Tentu saja wajahku memerah jika Sakya sedekat itu, tapi aku berusaha untuk terlihat biasa saja. Jadi semua kejadian itu sudah lewat dua hari yang lalu dan aku seharian kemarin hanya tertidur saja? Sakya dengan sabarnya malah menjagaku? Aku benar-benar terlalu menyusahkan banyak orang. “Aku ambilin mangkok lalu kamu makan, ya.”
Sakya ingin beranjak pergi, tapi aku langsung menahan tangannya. “Aku makan di ruang makan saja sama kamu.” Sakya tersenyum lalu membantuku untuk berdiri setelah itu dia menyiapkan semua makanan di ruang makan.
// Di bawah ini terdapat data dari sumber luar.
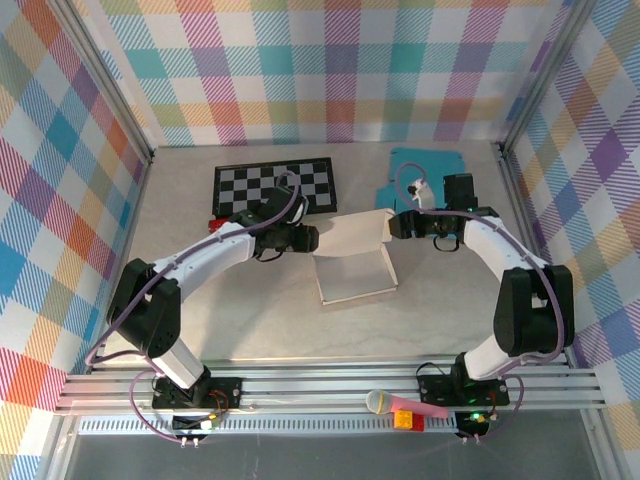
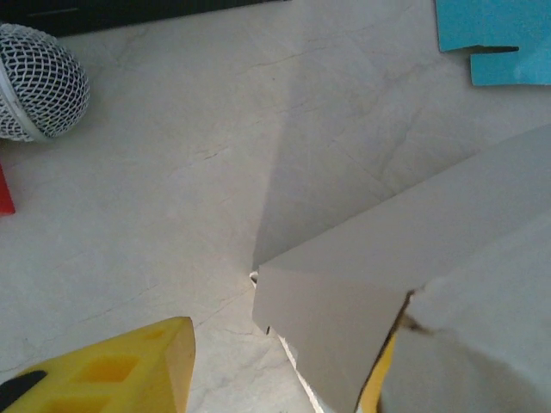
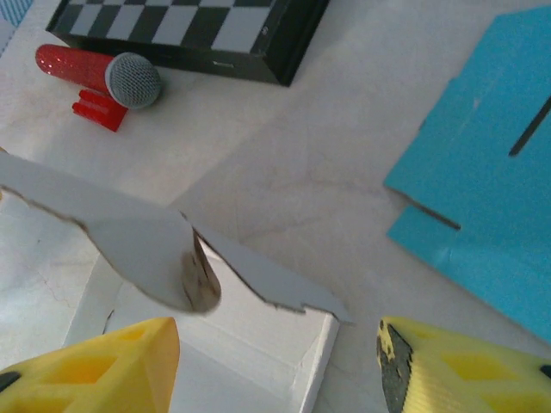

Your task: Fold the paper box

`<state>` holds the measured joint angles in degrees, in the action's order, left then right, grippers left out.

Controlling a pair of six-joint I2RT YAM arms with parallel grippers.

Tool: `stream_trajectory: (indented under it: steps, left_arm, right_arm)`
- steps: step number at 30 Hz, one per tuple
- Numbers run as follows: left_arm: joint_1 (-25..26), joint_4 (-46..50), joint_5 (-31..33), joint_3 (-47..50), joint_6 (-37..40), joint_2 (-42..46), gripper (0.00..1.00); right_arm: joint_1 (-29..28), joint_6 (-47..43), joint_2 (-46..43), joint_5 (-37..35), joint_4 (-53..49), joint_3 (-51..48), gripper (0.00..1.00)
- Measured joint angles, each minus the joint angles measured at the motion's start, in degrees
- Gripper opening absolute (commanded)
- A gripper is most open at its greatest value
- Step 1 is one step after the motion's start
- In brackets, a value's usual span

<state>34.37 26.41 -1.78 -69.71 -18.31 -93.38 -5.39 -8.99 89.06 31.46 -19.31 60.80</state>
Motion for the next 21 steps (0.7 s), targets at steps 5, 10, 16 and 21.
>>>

“Aku belum sempat ngabarin semua orang kalau kamu bersamaku. Kemarin kita mencar untuk nyariin kamu, apa aku telepon Tammy saja sekarang?”
“Jangan! Aku nggak mau ngerepotin siapa-siapa lagi, aku mau tenang aja di sini.” Sakya mengurungkan niatnya untuk menghormati keputusanku. Ya, untuk saat ini biar aku jauh dari orang banyak agar tidak merepotkan siapa pun.
***
Eka memandangi kursi di depannya yang selalu ditempati oleh gadis cantik dan ceria yang entah sejak kapan menjadi alasan Eka untuk semangat pergi kampus. Sudah lebih dari seminggu dia tahu kalau Rahayu sakit, tapi anehnya sejak mereka bertemu di rumah sakit waktu itu setelahnya Eka sudah tidak menemukan Rahayu lagi di sana. Ingin bertanya tapi, semua orang yang dekat dengan Rahayu hilang bak ditelan bumi, Tammy sudah jarang masuk kampus karena urusan perkampusannya sudah selesai sementara Farrell menghindari segala pertanyaan mengenai Rahayu.
Sebenarnya di mana Rahayu sekarang dan apa sebenarnya yang terjadi padanya? Dia juga sudah sangat bingung untuk menjawab pertanyaan dosen dan teman-temannya. Harus diakui kalau Rahayu adalah salah satu mahasiswa Psikologi yang popular di kampus karena selain cantik, dia juga cerdas. Jujur lebih dari semuanya itu, Eka rindu dengan tingkah cerewet dan tawa manis Rahayu.